How exactly was disease activity measured, how often over which period was
it measured, how large is your sample size?What kind of baseline predictors will
you use, and how many of them are there, and do you already have an idea
which predictors could be particularly useful? And could you elaborate a bit
what you mean by variability in the present context, and why it is useful
to know about it?
Thanks. It is a measure of disease activity in rheumatoid arthritis (RAID). We have longitudinal data over 18 months. I want to be able to describe variability or stability over time. For instance, how many patients who start in remission or low disease activity stay there? Beyond giving this as a numeric figure, e.g. 50% remain in remission over 12 months, is there a better way of describing this and comparing this stability with patients in different ranges of disease activity at baseline.
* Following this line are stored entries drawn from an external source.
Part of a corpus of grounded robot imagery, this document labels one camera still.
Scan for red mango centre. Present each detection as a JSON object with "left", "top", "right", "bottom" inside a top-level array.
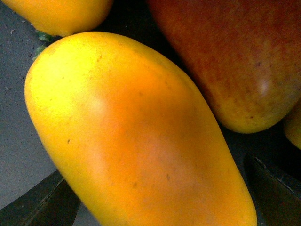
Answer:
[{"left": 147, "top": 0, "right": 301, "bottom": 133}]

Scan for pale yellow mango front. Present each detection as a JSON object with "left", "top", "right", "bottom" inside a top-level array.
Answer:
[{"left": 284, "top": 99, "right": 301, "bottom": 149}]

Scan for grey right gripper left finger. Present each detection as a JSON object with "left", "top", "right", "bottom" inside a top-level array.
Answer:
[{"left": 0, "top": 170, "right": 80, "bottom": 226}]

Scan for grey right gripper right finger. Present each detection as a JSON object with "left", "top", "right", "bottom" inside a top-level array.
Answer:
[{"left": 244, "top": 153, "right": 301, "bottom": 226}]

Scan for yellow orange mango left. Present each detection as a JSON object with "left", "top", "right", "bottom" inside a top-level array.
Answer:
[{"left": 3, "top": 0, "right": 113, "bottom": 37}]

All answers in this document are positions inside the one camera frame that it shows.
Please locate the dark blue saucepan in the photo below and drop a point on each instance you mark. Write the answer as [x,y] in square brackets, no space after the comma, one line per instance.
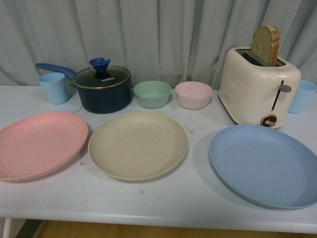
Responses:
[97,101]

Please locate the beige plate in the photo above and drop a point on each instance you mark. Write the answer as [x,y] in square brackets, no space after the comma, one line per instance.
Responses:
[139,146]

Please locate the glass pot lid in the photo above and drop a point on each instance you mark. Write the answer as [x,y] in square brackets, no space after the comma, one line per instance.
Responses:
[101,75]

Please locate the light blue cup right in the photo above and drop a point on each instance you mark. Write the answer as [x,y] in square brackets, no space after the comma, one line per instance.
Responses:
[305,92]

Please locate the grey curtain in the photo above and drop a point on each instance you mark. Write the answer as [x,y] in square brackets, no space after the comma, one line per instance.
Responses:
[168,40]

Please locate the pink bowl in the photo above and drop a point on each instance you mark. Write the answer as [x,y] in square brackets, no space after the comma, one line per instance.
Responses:
[193,95]

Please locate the cream toaster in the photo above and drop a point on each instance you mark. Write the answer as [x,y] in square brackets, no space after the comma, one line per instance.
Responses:
[254,94]

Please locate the green bowl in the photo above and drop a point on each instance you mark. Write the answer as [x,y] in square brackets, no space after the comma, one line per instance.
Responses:
[152,94]

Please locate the bread slice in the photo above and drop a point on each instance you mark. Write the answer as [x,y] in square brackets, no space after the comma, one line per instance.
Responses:
[265,45]

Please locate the pink plate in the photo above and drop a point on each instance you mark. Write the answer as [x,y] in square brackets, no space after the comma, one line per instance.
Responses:
[38,145]

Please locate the blue plate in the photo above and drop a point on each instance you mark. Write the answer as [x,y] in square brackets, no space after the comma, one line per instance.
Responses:
[265,166]

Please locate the light blue cup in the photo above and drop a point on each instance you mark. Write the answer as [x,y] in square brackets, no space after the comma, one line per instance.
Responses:
[54,85]
[305,92]

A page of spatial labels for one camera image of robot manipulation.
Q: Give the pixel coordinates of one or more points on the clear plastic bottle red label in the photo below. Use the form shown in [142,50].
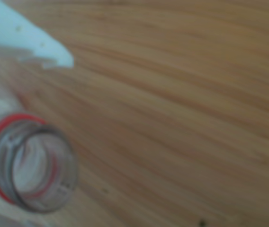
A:
[6,153]

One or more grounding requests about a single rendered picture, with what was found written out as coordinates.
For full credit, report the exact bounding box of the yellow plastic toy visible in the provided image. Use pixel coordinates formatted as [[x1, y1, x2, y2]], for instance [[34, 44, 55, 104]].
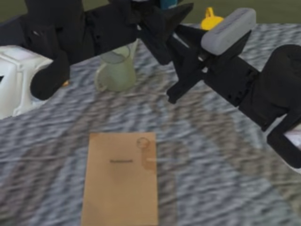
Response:
[[200, 7, 223, 31]]

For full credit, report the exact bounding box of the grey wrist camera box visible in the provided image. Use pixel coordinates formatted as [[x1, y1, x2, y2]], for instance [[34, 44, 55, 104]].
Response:
[[200, 7, 257, 56]]

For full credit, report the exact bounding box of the teal object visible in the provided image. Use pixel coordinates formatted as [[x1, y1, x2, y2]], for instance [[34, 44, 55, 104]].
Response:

At the moment we only have 100 patients but expect to have another 500 after a year. Predictors would include clinical variables such as blood tests, baseline demographics and individual components of the RAID which is a multidimensional 7 domain questionnaire.
How exactly did you measure disease activity? Remission or low activity seems to indicate an ordinal masurement. How often did you measure it, per hour, daily, weekly, monthly?
What proportion of patients are lost during the course of the study?
Why do you analyse these data, is it for immediate use in clinical practice?